2. Although Fernandez, appearing pro se, argued there were genuine issues of material fact, he offered no evidence in support of his contention. He also asked the court for additional time to seek out an attorney. The court, however, apparently denied his request, indicating that Fernandez could retain counsel to help him with a motion for reconsideration.

3.     HRCP Rule 54(b) states:

(b) Judgment Upon Multiple Claims or Involving Multiple Parties. When more than one claim for relief is presented in an action, whether as a claim, counterclaim, cross-claim, or third-party claim, or when multiple parties are involved, the court may direct the entry of a final judgment as to one or more but fewer than all of the claims or parties only upon an express determination that there is no just reason for delay and upon an express direction for the entry of judgment. In the absence of such determination and direction, any order or other form of decision, however designated, which adjudicates fewer than all the claims or the rights and liabilities of fewer than all the parties shall not terminate the action as to any of the claims or parties, and the order or other form of decision is subject to revision at any time before the entry of judgment adjudicating all the claims and the rights and liabilities of all the parties.
4.     HRCP Rule 59(b) states that "[a] motion for a new trial shall be filed no later than 10 days after entry of the judgment."
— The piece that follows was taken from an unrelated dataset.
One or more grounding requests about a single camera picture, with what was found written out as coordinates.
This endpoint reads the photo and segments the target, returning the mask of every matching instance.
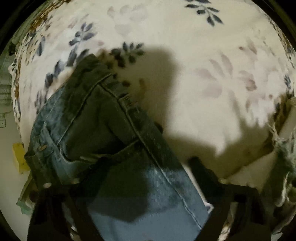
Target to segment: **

5.     HRCP Rule 56(e) states:

(e) Form of Affidavits; Further Testimony; Defense Required. Supporting and opposing affidavits shall be made on personal knowledge, shall set forth such facts as would be admissible in evidence, and shall show affirmatively that the affiant is competent to testify to the matters stated therein. Sworn or certified copies of all papers or parts thereof referred to in an affidavit shall be attached thereto or served therewith. The court may permit affidavits to be supplemented or opposed by depositions, answers to interrogatories, or further affidavits. When a motion for summary judgment is made and supported as provided in this rule, an adverse party may not rest upon the mere allegations or denials of the adverse party's pleading, but the adverse party's response, by affidavits or as otherwise provided in this rule, must set forth specific facts showing that there is a genuine issue for trial. If the adverse party does not so respond, summary judgment, if appropriate, shall be entered against the adverse party.
(Emphasis added.)

6.     HRE Rule 801 defines hearsay as a "statement, other than one made by the declarant while testifying at the trial or hearing, offered in evidence to prove the truth of the matter asserted." "Hearsay is not admissible except as provided by [the HRE], or by other rules prescribed by the Hawaii supreme court, or by statute." HRE Rule 802.

7.     Although hearsay statements are ordinarily not admissible as evidence, HRE Rule 803 provides exceptions to the hearsay rule, even though the declarant is available as a witness. One such rule, HRE Rule 803(b)(6), provides:

Records of Regularly Conducted Activity. A memorandum, report, record, or data complication, in any form, of acts, events, conditions, opinions, or diagnoses, made in the course of a regularly conducted activity, at or near the time of the acts, events, conditions, opinions, or diagnoses, as shown by the testimony of the custodian or other qualified witness, . . . unless the sources of information or other circumstances indicate lack of trustworthiness.